Deux ans plus tard, la Lettonie suit l'exemple lituanien. Mais contrairement à son voisin, la république balte partage une frontière de presque 300 kilomètres avec la Russie.
Une barrière de barbelés de 93 kilomètres a été discrètement érigée sur une portion de la ligne de démarcation. Riga n'envisage pourtant pas de clôturer l'intégralité de sa frontière, mais uniquement les points de passage sans frontière naturelle.
Cela s'annonçait comme une réplique de la crise migratoire de 2015: la prise de Kaboul par les talibans allait provoquer une nouvelle vague d'immigration clandestine en Europe. Les politiciens n'avaient par ailleurs pas attendu longtemps avant d'exprimer leurs inquiétudes à ce sujet.
Un pays est passé à l'action. Fin août 2021, la Grèce annonçait avoir bouclé la construction d'une barrière de 40 kilomètres à la frontière turque, dans le but de stopper les (potentiels) migrants afghans.
Le nouveau mur vient prolonger une barrière de près de douze kilomètres déjà érigée entre les deux pays en 2016. Un système de surveillance électronique et le recrutement de 1200 gardes-frontière supplémentaires sur terre et en mer Egée complètent le dispositif anti-migrants.
Beaucoup de murs ont été bâtis ces 20 dernières années. D'autres devraient suivre.

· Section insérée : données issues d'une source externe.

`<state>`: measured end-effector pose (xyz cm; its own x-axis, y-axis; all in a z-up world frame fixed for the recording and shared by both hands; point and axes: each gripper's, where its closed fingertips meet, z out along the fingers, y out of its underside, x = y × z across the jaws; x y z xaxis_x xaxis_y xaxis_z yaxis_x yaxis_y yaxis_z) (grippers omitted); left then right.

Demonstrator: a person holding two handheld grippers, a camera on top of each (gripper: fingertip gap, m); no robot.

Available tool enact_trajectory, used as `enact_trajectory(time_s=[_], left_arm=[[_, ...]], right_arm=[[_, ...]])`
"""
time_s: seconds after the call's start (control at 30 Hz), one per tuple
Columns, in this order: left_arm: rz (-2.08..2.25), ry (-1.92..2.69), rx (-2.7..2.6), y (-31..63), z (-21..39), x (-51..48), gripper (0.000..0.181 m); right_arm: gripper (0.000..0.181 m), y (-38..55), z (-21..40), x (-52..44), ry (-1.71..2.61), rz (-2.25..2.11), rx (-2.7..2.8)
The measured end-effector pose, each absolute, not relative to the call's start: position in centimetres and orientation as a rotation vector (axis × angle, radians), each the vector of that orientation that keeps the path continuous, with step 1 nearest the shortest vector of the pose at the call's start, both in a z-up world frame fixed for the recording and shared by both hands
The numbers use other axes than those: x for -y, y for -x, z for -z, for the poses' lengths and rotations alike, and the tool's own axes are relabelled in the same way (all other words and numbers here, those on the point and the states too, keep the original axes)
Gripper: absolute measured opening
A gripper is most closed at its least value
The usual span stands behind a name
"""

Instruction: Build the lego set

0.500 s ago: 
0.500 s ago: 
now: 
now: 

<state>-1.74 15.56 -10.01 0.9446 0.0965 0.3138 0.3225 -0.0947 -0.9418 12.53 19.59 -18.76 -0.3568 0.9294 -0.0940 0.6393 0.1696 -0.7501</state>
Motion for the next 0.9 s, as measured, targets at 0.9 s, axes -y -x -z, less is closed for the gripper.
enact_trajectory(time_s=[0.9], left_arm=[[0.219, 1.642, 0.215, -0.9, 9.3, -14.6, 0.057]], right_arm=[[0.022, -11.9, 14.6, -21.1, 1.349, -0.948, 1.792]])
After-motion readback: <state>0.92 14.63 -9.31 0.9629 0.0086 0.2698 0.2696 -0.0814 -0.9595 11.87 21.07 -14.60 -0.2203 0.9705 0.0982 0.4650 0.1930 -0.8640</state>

En 2015, l'Autriche a annoncé l'intention de construire une barrière à la frontière avec la Slovénie. Plus récemment, la Pologne a démarré la construction de la sienne, le long de la frontière biélorusse, où de nombreux migrants sont actuellement pris en étau. Elle devrait être terminée courant 2022.
Face à une telle prolifération de murs, une question s'impose. Au-delà de leur signification politique, une telle mesure est-elle efficace pour stopper l'immigration?

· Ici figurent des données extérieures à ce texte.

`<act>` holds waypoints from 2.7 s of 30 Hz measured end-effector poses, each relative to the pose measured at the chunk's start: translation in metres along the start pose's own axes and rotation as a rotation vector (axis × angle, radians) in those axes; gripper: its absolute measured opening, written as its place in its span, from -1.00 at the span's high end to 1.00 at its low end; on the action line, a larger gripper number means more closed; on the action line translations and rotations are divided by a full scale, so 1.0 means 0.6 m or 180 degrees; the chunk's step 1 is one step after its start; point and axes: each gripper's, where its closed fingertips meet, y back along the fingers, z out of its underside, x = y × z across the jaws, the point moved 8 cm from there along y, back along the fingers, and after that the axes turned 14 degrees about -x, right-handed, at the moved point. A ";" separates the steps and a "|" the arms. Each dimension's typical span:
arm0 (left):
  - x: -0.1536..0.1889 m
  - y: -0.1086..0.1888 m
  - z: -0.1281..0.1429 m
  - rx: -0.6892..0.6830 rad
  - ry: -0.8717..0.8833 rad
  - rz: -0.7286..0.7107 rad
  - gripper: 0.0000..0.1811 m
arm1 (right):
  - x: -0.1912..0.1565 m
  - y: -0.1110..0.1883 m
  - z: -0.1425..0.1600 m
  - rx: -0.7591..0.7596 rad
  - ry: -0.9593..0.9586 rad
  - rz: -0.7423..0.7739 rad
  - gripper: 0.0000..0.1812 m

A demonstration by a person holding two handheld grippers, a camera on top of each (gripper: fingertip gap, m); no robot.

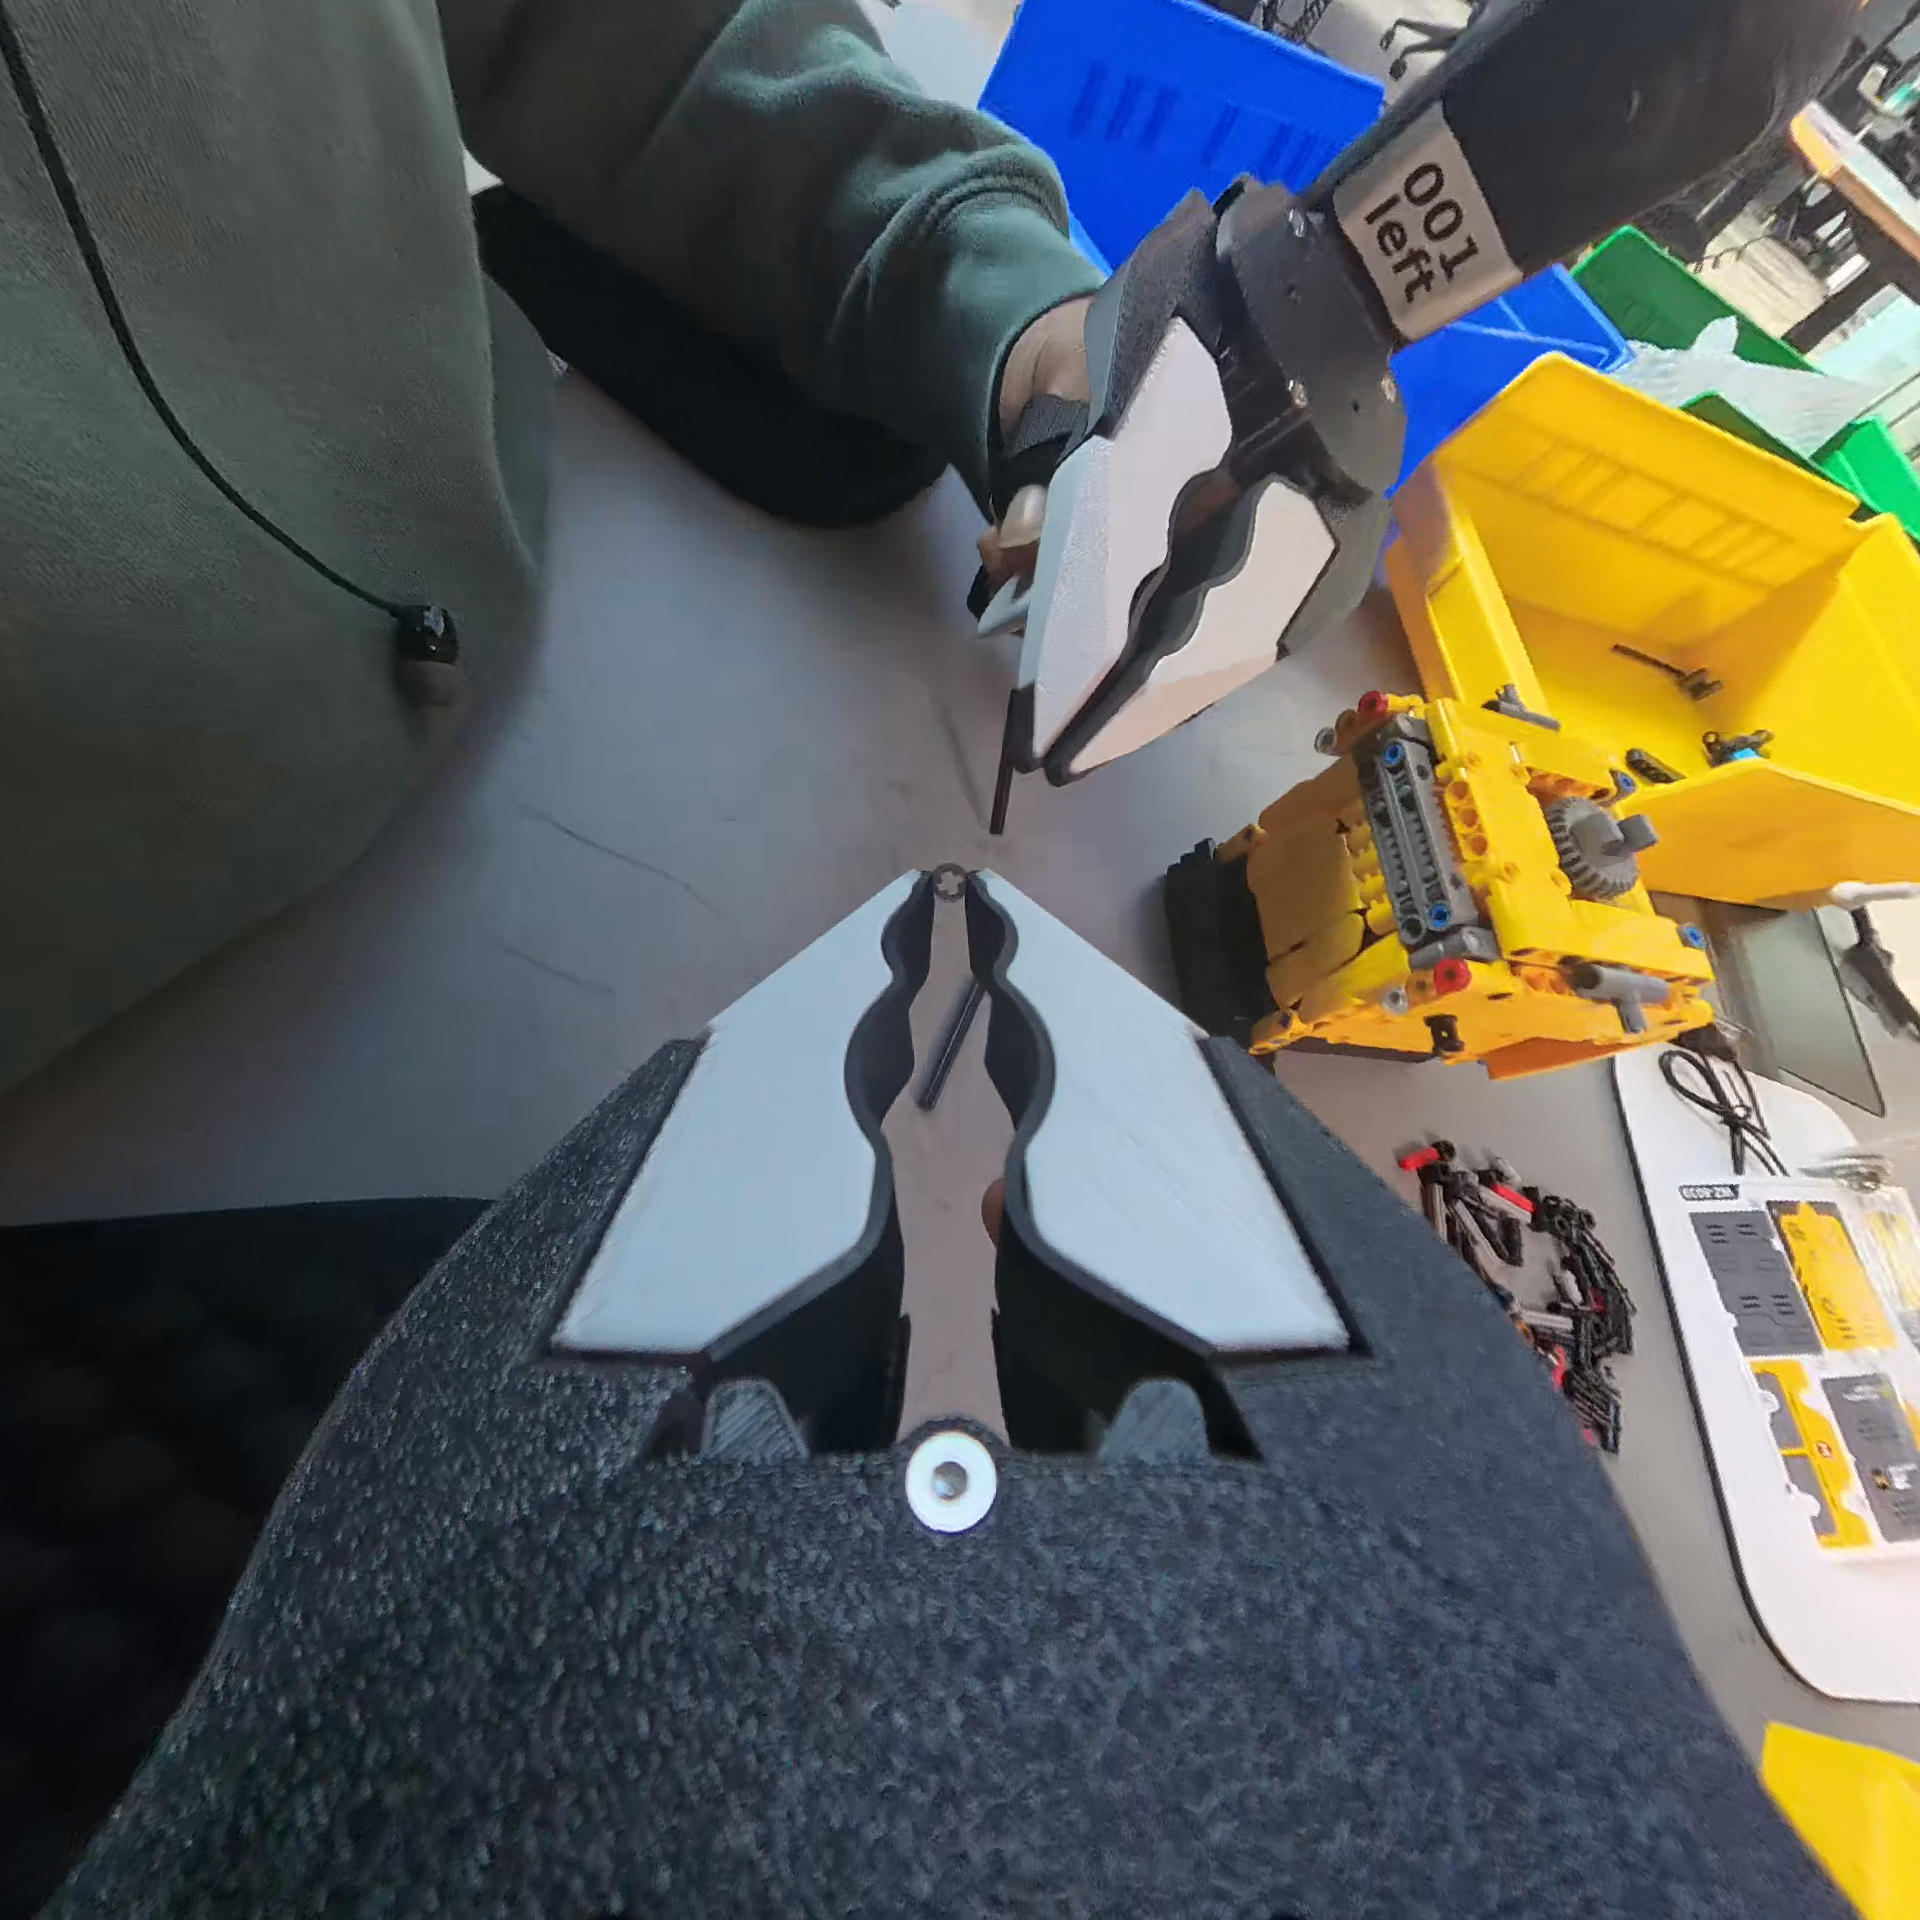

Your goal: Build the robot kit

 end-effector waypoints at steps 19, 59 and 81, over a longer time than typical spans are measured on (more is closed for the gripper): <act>0.032 0.062 0.120 -0.2418 -0.0067 -0.1141 0.74 | 0.009 -0.031 0.071 -0.0117 -0.0483 -0.0091 0.93; 0.028 -0.039 0.008 -0.0118 -0.0048 0.0531 0.98 | -0.017 0.024 -0.007 0.0973 -0.0489 -0.0520 0.93; 0.038 -0.046 0.011 -0.0147 0.0089 0.1445 0.99 | -0.040 0.026 -0.035 0.0960 -0.0222 -0.0573 0.93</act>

Les données disponibles indiquent que oui. La barrière dressée par la Grèce à la frontière avec la Turquie a fait baisser le nombre de passages de 90%. En Bulgarie, l'afflux de migrants s'est quasiment arrêté depuis la mise en place du dispositif de sécurité.
Mais ces barrières peuvent avoir des conséquences dramatiques, du moins indirectement. Le mur de Ceuta en est le parfait exemple. Ayant rendu beaucoup plus difficile le franchissement de la frontière, cette construction a poussé beaucoup de migrants à préférer la voie maritime, bien plus dangereuse et provoquant la mort de milliers de personnes, qui se sont noyées en tentant de gagner le territoire espagnol dans des embarcations de fortune.